Vie chère : les entreprises ultramarines ne sont pas les boucs émissaires, avertit la FEDOM

La FEDOM monte au créneau après une intervention à l'Assemblée de la députée martiniquaise Béatrice Bellay sur l'absence de compensation des frais d’approche pour les produits de première nécessité. L’organisation patronale critique une réponse jugée injuste du gouvernement et appelle au respect des engagements.
Dans un communiqué publié ce 25 juin, la Fédération des Entreprises des Outre-mer (FEDOM) s’insurge contre les propos du ministre des Outre-mer tenus à l’Assemblée nationale deux jours plus tôt.
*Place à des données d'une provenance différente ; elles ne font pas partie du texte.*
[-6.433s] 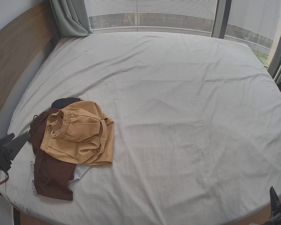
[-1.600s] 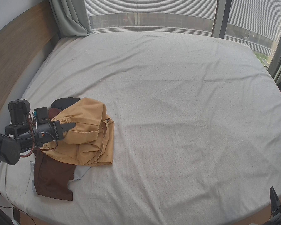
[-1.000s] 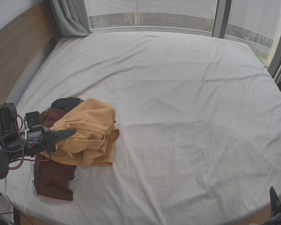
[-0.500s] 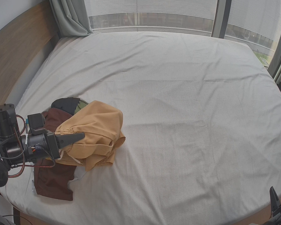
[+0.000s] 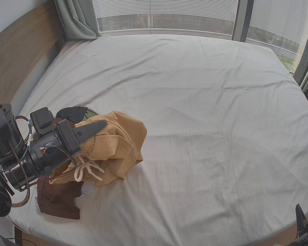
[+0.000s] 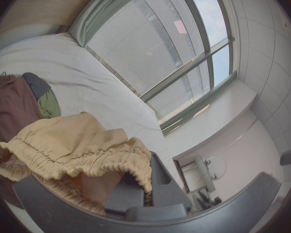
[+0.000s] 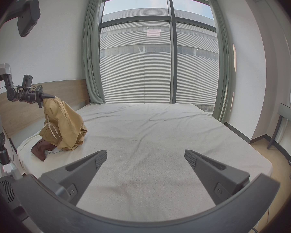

Interpellé par la députée Béatrice Bellay sur le non-respect des engagements de l’État concernant le mécanisme de compensation des frais d’approche dans le protocole de lutte contre la vie chère signé en octobre 2024, le ministre aurait, selon la FEDOM, détourné le débat en pointant du doigt les entreprises, et en particulier le groupe GBH.
Une attitude jugée contre-productive par l’organisation patronale : « La question du pouvoir d’achat en Outre-mer ne se résoudra pas par des attaques non-substanciées contre les entreprises », écrit-elle. La FEDOM rappelle que les entreprises ultramarines doivent déjà faire face à un empilement de normes, aux retards de paiement des hôpitaux publics et des collectivités locales, à la crise assurantielle, et à une insécurité persistante que l’État peine à juguler.
Dans ce contexte difficile, la FEDOM défend le rôle central des chefs d’entreprise, qui « prennent tous les risques au quotidien » et méritent selon elle davantage de reconnaissance. L'organisation en appelle à un changement de ton et à un retour au dialogue constructif, rappelant que « l’entreprise n’est pas le problème mais la solution ».